Las condiciones son estrictas:
- El importe debe invertirse en la vivienda en un plazo máximo de seis meses
- El receptor debe mantener la propiedad durante al menos cinco años
- El límite total acumulado por esta vía es de 300.000 euros por receptor, independientemente del número de donantes
- En el caso de inmuebles, es obligatoria una escritura notarial, con costes adicionales de entre 2.500 y 3.500 euros aproximadamente
Si un progenitor combina esta bonificación con la exención ordinaria de 100.000 euros y la franquicia especial para donaciones en efectivo de 31.865 euros, la exención total asciende a 231.865 euros por hijo. Para ambos progenitores juntos, la cifra alcanza los 463.730 euros, completamente exentos de tributación.
El verdadero beneficio está en acumular: exenciones ordinarias, donación especial en efectivo y bonificación temporal por vivienda, todo integrado en un único plan.
Errores habituales en las donaciones antes de 2027
Los asesores advierten de una serie de fallos que se repiten entre las familias que intentan aprovechar estas ventajas a última hora:
- Esperar demasiado, con el riesgo de que la agenda de notarías esté saturada cuando se acerca el 31 de diciembre de 2026
- Realizar donaciones manuales de gran cuantía sin declararlas, impidiendo que comience a correr el plazo de quince años
- Acordar de forma imprecisa quién puede usar qué inmueble y en qué condiciones
- No coordinar las donaciones entre progenitores y abuelos, lo que puede hacer que las exenciones se distribuyan de manera ineficiente
Quienes planeen donar en varias etapas deben tener muy en cuenta la cronología. Una donación realizada en 2026 bloquea la exención correspondiente hasta 2041. Dependiendo de la edad, el estado de salud y los proyectos de la siguiente generación, esto puede ser ventajoso o perjudicial.
Qué lecciones puede extraer el lector hispanohablante
Aunque esta regulación es específica de Francia, ilustra con claridad el potencial de las donaciones en vida cuando el legislador combina franquicias generosas con plazos bien definidos. También en España cada vez más familias optan por transmitir patrimonio durante la vida del donante, ya sea mediante donaciones anuales o a través de fórmulas notariales específicas.

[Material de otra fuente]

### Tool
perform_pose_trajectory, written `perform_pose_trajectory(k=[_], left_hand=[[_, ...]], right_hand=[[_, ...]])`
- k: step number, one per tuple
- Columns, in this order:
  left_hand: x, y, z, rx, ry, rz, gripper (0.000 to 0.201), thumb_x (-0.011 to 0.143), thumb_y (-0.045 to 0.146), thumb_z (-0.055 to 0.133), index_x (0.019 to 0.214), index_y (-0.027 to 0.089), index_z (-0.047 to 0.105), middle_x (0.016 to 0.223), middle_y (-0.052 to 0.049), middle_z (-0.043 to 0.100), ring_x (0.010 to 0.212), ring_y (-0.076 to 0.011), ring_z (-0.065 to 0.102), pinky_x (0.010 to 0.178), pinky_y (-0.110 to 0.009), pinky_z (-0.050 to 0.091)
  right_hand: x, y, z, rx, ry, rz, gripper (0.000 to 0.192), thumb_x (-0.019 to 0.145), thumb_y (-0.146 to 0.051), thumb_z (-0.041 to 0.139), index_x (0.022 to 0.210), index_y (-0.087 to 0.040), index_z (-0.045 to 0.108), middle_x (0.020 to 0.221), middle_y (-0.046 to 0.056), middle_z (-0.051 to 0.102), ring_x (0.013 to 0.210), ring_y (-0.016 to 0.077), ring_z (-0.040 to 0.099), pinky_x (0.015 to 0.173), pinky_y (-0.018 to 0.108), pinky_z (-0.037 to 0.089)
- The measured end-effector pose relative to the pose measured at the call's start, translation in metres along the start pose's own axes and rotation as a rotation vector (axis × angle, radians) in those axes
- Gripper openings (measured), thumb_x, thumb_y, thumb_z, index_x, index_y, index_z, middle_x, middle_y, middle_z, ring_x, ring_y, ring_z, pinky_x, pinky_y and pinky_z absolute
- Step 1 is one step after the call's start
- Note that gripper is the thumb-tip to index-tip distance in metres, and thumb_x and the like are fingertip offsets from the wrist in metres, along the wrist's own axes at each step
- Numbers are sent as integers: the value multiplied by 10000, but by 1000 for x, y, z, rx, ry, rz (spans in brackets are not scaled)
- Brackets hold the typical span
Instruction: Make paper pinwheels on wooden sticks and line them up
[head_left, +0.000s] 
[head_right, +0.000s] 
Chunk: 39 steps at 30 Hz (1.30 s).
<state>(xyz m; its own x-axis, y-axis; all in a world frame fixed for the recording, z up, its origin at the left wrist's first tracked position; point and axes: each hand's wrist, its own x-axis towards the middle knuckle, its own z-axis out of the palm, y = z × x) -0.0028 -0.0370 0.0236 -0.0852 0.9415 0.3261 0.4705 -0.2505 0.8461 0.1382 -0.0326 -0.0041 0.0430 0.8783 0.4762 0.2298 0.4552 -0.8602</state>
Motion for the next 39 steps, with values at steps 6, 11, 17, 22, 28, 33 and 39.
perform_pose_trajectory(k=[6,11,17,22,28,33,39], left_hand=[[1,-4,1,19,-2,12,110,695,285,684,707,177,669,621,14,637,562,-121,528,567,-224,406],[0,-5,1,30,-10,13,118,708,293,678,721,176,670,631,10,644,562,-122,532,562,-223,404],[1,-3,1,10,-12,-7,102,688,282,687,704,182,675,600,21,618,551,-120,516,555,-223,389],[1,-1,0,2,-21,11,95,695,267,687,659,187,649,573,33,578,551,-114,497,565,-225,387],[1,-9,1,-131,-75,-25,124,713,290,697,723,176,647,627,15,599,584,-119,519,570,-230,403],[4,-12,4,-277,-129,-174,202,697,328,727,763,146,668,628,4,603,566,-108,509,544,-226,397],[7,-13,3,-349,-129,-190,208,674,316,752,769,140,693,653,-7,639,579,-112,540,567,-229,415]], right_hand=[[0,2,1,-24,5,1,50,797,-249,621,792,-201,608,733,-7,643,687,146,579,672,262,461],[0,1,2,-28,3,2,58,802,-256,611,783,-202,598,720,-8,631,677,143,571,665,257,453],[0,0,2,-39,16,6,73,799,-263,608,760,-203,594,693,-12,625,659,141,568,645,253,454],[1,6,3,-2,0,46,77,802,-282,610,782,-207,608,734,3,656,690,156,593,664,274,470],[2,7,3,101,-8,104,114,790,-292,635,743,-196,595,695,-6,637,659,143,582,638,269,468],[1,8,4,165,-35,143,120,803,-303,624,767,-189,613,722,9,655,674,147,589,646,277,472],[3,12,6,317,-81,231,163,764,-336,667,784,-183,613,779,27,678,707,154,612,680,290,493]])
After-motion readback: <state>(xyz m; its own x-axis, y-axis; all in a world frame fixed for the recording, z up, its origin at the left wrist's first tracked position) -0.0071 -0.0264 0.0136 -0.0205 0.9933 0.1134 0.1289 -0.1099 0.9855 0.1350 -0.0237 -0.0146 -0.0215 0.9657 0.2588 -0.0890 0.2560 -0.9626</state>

Quien tenga patrimonio o vínculos familiares tanto en España como en Francia deberá navegar simultáneamente entre dos sistemas fiscales distintos. En estos casos transfronterizos, un orden incorrecto o una declaración olvidada puede provocar una doble imposición o la pérdida de exenciones valiosas. Contar con asesoramiento especializado, preferiblemente de alguien familiarizado tanto con la normativa sucesoria francesa como con el derecho civil español, resulta imprescindible.
Por último, conviene no perder de vista un aspecto esencial: la optimización fiscal no debe ser el único motor de estas decisiones. Las donaciones de gran cuantía transforman con frecuencia las dinámicas familiares. Una comunicación clara, una planificación bien documentada y la flexibilidad necesaria para ajustar los acuerdos con el tiempo son los mejores garantes de que el beneficio económico no acabe convirtiéndose en conflicto familiar.